_Task to complete_: Some lines in the material below hold the word "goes". Copy all of them.

_Data under study_:
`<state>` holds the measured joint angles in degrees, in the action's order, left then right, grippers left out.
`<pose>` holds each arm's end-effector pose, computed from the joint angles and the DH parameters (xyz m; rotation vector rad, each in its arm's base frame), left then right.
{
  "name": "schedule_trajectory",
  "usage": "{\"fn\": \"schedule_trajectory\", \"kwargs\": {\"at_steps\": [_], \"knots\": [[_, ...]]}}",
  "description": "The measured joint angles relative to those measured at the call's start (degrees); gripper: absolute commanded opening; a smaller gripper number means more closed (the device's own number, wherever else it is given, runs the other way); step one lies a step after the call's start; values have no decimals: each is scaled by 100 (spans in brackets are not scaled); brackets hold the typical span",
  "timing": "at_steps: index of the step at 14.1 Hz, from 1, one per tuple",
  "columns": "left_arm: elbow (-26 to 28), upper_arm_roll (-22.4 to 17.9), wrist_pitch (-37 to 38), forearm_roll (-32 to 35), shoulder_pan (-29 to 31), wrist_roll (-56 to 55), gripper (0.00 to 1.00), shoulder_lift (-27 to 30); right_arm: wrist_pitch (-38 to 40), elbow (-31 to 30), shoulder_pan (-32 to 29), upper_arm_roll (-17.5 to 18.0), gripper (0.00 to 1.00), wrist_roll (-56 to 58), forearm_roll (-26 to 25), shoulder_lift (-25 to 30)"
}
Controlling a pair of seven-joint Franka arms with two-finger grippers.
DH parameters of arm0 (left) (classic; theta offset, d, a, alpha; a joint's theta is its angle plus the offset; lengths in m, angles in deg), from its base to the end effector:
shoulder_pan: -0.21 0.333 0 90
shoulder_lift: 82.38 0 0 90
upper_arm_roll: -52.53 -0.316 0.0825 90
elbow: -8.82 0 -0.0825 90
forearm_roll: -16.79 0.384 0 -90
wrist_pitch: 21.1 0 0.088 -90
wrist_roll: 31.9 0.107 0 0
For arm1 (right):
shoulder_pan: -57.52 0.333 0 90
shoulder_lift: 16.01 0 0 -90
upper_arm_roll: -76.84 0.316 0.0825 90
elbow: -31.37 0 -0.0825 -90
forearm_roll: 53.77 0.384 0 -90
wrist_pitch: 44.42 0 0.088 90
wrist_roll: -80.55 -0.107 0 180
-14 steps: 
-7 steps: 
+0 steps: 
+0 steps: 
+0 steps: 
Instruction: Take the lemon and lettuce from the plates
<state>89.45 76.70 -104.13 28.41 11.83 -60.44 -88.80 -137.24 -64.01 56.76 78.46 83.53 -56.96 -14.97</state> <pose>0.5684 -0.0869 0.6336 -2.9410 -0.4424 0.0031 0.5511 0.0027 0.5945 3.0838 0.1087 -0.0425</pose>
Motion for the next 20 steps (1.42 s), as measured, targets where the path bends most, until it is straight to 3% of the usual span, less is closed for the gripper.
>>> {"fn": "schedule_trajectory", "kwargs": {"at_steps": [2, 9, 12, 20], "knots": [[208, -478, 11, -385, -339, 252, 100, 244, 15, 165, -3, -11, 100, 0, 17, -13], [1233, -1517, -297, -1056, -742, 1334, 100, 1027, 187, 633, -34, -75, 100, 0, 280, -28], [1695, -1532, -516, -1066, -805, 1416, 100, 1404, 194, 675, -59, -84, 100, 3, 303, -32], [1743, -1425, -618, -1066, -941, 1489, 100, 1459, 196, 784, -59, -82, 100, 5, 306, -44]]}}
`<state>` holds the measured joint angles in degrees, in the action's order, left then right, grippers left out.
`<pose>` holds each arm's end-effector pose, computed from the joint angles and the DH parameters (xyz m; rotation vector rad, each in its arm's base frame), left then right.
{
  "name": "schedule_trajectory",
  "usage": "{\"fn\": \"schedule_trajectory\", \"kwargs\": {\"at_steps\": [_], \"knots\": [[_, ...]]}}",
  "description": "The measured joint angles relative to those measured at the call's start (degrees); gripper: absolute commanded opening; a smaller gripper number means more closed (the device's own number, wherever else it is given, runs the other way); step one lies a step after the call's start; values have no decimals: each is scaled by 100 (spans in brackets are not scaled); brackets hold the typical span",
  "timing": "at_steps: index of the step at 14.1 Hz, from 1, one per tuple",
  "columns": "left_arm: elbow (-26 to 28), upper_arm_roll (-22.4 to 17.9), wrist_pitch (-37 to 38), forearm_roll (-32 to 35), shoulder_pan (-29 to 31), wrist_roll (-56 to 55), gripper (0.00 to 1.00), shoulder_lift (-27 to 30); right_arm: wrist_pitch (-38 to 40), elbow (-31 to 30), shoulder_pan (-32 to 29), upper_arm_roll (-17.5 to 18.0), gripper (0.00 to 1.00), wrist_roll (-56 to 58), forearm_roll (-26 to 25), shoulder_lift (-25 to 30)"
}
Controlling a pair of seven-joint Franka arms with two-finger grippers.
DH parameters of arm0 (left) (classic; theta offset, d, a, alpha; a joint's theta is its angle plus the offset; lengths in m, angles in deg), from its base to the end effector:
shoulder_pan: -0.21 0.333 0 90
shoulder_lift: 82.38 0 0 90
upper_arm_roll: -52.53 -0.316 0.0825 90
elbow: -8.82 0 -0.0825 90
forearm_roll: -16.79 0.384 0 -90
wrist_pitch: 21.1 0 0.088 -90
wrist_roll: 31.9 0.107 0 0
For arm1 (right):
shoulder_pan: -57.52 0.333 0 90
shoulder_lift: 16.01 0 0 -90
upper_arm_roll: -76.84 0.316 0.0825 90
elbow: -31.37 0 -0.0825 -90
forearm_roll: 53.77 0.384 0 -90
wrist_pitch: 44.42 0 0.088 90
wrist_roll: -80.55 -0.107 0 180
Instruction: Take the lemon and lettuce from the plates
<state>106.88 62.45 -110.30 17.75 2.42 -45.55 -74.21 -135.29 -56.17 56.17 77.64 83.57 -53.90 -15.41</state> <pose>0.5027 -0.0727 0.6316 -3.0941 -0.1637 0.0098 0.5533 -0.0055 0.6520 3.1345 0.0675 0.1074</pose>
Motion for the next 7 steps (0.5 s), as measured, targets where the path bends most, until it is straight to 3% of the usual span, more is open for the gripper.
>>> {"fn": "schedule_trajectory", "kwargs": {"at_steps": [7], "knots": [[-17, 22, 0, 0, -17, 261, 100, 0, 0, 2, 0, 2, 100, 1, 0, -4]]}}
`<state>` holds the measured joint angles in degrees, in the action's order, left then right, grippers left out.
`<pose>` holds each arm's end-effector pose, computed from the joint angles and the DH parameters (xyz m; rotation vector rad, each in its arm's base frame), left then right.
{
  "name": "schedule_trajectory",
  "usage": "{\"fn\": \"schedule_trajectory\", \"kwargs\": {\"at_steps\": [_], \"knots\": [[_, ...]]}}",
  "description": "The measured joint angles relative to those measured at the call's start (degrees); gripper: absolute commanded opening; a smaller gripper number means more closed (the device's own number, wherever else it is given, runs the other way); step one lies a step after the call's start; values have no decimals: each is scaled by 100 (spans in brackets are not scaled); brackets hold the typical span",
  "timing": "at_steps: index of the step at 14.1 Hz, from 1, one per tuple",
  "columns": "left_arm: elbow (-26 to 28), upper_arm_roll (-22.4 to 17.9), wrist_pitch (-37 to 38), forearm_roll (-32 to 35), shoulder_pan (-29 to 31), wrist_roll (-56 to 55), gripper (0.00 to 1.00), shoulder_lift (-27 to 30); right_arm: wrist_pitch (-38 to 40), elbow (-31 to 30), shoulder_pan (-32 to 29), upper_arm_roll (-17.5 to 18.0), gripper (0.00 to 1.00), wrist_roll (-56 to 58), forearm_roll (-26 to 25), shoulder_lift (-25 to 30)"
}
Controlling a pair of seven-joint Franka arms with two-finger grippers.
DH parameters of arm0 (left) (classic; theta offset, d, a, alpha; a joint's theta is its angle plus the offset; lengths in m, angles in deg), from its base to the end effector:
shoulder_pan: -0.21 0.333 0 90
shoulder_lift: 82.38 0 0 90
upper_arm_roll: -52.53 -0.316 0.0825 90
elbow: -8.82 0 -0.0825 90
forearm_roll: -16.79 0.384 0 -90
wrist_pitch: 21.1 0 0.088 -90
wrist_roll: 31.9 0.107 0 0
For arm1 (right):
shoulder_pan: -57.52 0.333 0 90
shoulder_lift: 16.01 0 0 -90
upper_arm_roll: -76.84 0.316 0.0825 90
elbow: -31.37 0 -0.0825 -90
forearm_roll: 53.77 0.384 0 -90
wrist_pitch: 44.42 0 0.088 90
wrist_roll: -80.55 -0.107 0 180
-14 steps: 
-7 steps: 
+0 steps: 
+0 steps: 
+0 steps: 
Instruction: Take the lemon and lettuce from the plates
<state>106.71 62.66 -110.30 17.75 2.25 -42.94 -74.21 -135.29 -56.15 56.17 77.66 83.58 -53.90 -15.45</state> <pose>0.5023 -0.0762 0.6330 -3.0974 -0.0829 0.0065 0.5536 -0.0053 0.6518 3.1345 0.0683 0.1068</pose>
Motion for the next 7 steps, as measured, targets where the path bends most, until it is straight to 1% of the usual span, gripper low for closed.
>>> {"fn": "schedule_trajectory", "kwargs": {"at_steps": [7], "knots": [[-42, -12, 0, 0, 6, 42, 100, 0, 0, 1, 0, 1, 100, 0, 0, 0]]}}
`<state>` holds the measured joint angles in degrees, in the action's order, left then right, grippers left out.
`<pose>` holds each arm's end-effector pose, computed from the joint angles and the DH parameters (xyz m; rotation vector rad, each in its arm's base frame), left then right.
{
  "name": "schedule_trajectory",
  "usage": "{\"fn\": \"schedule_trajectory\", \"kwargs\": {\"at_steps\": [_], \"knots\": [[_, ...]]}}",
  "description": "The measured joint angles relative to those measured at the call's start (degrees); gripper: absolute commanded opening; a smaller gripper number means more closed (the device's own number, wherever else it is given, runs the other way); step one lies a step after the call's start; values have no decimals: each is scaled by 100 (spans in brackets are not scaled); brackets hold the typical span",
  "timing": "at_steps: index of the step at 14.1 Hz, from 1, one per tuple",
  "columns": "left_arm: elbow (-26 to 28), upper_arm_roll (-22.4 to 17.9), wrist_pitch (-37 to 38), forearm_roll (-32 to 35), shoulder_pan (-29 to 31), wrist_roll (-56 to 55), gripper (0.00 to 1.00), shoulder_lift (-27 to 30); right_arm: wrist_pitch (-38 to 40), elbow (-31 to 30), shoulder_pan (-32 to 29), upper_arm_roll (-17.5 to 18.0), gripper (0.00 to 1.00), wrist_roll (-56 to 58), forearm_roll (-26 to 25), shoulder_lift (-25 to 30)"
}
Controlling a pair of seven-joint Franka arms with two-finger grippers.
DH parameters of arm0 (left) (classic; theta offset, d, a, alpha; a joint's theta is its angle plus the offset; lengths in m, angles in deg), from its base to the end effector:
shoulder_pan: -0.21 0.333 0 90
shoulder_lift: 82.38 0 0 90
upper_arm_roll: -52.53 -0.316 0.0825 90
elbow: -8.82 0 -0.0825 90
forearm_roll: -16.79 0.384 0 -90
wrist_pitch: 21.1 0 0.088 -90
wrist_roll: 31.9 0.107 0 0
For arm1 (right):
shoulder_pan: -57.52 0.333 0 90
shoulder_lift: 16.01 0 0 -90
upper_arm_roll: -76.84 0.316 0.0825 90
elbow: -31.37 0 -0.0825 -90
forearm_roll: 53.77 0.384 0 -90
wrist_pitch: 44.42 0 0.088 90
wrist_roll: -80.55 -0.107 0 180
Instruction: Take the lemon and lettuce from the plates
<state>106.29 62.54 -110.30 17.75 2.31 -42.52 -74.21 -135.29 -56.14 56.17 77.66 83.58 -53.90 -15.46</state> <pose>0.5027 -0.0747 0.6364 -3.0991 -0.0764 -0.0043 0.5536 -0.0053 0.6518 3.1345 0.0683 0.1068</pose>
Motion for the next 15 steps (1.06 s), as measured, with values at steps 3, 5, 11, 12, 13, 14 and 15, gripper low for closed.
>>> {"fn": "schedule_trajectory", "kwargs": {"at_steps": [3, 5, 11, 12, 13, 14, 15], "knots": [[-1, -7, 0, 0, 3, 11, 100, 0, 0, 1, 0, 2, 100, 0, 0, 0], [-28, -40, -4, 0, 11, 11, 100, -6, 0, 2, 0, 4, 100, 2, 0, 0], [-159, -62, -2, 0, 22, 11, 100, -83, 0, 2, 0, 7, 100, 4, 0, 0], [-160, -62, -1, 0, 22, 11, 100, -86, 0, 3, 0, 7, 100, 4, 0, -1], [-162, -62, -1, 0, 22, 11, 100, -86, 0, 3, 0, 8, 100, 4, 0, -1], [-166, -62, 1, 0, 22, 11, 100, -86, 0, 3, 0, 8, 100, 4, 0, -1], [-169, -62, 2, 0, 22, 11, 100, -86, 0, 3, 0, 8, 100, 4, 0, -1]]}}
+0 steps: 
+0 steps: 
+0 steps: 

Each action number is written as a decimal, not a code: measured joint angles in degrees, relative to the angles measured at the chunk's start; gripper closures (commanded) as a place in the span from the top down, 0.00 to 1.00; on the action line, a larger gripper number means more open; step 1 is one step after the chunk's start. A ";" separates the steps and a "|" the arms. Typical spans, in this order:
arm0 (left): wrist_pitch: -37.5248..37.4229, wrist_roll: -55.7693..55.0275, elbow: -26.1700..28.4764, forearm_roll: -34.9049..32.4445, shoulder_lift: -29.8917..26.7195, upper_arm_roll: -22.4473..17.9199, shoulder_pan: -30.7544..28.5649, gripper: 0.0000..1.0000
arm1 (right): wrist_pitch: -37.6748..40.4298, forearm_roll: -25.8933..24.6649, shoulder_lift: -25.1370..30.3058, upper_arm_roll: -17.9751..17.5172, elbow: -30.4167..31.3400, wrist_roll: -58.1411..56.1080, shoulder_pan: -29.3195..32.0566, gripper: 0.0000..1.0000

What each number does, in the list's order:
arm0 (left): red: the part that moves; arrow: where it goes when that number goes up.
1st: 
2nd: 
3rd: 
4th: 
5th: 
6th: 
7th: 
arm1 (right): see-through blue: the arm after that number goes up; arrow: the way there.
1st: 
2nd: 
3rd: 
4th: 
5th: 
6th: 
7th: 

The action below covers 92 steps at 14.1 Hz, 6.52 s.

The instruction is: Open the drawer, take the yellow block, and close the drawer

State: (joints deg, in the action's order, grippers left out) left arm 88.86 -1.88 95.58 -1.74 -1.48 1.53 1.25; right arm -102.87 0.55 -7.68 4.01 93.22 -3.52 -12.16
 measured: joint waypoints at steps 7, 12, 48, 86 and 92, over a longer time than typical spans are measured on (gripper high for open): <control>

_Reply_:
arm0 (left): red: the part that moves; arrow: where it goes when that number goes up.
arm1 (right): see-through blue: the arm after that number goes up; arrow: the way there.

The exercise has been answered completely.